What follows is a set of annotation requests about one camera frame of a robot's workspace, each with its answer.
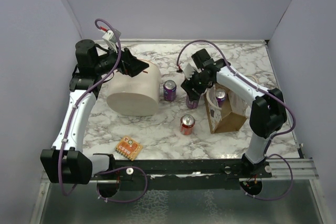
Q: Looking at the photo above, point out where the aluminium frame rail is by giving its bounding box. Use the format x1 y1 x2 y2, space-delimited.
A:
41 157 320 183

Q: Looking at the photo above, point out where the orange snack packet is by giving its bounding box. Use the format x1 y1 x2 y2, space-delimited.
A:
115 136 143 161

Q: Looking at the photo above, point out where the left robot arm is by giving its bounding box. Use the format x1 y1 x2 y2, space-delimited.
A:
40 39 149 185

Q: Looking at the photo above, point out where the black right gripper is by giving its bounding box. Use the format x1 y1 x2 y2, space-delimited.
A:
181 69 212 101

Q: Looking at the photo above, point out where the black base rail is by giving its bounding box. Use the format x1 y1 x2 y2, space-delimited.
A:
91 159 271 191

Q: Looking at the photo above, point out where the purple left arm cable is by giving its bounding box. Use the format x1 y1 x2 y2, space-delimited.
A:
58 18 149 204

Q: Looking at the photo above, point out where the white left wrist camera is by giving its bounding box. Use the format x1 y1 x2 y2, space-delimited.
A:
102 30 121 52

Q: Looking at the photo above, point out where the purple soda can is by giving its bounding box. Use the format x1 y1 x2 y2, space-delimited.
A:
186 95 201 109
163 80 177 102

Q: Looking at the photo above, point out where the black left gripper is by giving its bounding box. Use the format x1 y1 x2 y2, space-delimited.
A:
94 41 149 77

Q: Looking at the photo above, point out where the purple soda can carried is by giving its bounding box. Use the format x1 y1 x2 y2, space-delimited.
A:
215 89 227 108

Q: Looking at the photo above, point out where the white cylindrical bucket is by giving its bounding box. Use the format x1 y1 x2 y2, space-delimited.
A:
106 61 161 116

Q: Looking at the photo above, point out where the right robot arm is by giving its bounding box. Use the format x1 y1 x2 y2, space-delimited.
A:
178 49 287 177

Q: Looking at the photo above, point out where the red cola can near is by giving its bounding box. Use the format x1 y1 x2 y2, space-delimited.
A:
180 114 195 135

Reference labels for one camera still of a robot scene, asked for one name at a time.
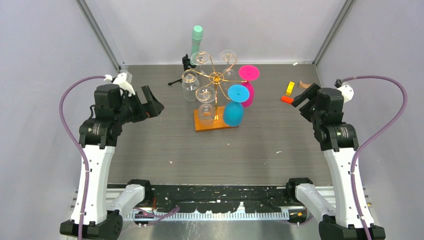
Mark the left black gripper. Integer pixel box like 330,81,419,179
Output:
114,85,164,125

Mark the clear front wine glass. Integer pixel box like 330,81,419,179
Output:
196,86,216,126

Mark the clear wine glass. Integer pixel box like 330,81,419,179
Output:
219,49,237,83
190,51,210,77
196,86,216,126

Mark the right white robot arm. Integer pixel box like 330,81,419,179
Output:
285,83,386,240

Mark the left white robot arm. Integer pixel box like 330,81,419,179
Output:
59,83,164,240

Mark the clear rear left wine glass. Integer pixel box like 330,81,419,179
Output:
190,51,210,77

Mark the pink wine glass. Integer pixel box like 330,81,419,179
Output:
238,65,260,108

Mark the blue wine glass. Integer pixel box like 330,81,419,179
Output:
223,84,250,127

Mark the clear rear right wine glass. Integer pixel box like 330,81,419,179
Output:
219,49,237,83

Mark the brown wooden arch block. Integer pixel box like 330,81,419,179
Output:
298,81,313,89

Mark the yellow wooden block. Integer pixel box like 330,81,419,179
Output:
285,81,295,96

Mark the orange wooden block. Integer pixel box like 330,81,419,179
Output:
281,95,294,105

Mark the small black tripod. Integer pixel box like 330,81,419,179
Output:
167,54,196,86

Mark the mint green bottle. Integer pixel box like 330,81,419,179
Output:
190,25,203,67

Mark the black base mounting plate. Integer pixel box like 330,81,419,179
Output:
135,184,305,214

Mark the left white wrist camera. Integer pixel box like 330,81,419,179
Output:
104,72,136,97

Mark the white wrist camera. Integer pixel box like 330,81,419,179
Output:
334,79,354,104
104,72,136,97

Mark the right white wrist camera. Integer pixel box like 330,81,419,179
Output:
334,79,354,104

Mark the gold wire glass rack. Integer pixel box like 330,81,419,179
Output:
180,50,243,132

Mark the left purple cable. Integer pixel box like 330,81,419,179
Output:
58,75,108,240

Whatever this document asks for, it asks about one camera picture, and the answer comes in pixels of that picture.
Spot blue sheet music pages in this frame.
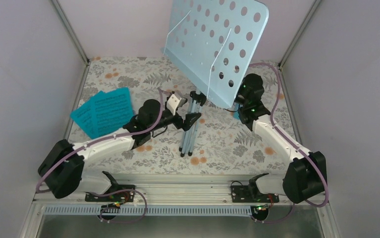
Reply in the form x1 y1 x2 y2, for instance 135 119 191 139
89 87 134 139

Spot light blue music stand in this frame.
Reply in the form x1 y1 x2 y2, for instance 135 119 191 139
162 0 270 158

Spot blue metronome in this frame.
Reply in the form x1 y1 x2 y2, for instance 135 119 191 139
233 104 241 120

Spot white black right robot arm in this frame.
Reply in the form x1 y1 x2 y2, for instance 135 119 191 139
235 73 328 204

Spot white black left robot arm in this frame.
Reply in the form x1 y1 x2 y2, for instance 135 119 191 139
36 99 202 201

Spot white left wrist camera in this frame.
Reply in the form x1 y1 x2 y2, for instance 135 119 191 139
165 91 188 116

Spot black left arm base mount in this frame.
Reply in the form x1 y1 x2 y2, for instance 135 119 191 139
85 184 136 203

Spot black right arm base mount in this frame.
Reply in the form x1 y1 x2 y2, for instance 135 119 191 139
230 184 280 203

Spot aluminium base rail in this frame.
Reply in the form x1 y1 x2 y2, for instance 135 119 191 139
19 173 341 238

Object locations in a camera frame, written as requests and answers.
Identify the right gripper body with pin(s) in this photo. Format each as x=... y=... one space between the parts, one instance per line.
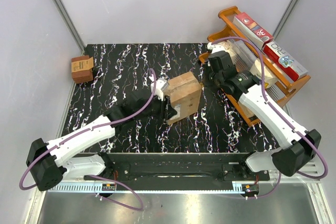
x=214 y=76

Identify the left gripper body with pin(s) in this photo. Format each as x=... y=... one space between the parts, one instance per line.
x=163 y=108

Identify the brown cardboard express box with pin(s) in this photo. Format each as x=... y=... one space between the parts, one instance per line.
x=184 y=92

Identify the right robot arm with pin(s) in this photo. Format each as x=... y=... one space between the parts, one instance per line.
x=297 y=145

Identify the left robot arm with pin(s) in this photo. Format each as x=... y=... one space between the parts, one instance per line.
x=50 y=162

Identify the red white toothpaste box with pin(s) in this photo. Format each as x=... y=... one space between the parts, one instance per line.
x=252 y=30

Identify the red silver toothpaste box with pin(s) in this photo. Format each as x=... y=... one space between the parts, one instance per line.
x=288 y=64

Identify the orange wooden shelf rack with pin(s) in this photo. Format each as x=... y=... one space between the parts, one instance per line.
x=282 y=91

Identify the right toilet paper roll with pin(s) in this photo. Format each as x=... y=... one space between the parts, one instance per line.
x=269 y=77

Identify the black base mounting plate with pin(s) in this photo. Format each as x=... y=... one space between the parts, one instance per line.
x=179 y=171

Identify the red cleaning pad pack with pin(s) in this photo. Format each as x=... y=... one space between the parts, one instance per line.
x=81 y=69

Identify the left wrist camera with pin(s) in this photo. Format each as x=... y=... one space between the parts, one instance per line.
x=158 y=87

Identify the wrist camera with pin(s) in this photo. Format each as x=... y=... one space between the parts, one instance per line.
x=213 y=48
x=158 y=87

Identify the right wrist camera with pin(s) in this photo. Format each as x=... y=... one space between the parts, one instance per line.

----

**Exercise goal:** Would you please copy every line in the data that contains the word "rail"?

**Expected answer:**
Q: Looking at the photo above, point out where the aluminium frame rail is by giving its bounding box. Use the format x1 y1 x2 y2, space-delimited.
Q: Looking at the photo above, point out where the black base rail is by giving its bounding box. Use the format x1 y1 x2 y2, space-delimited.
Spot aluminium base rail in this frame.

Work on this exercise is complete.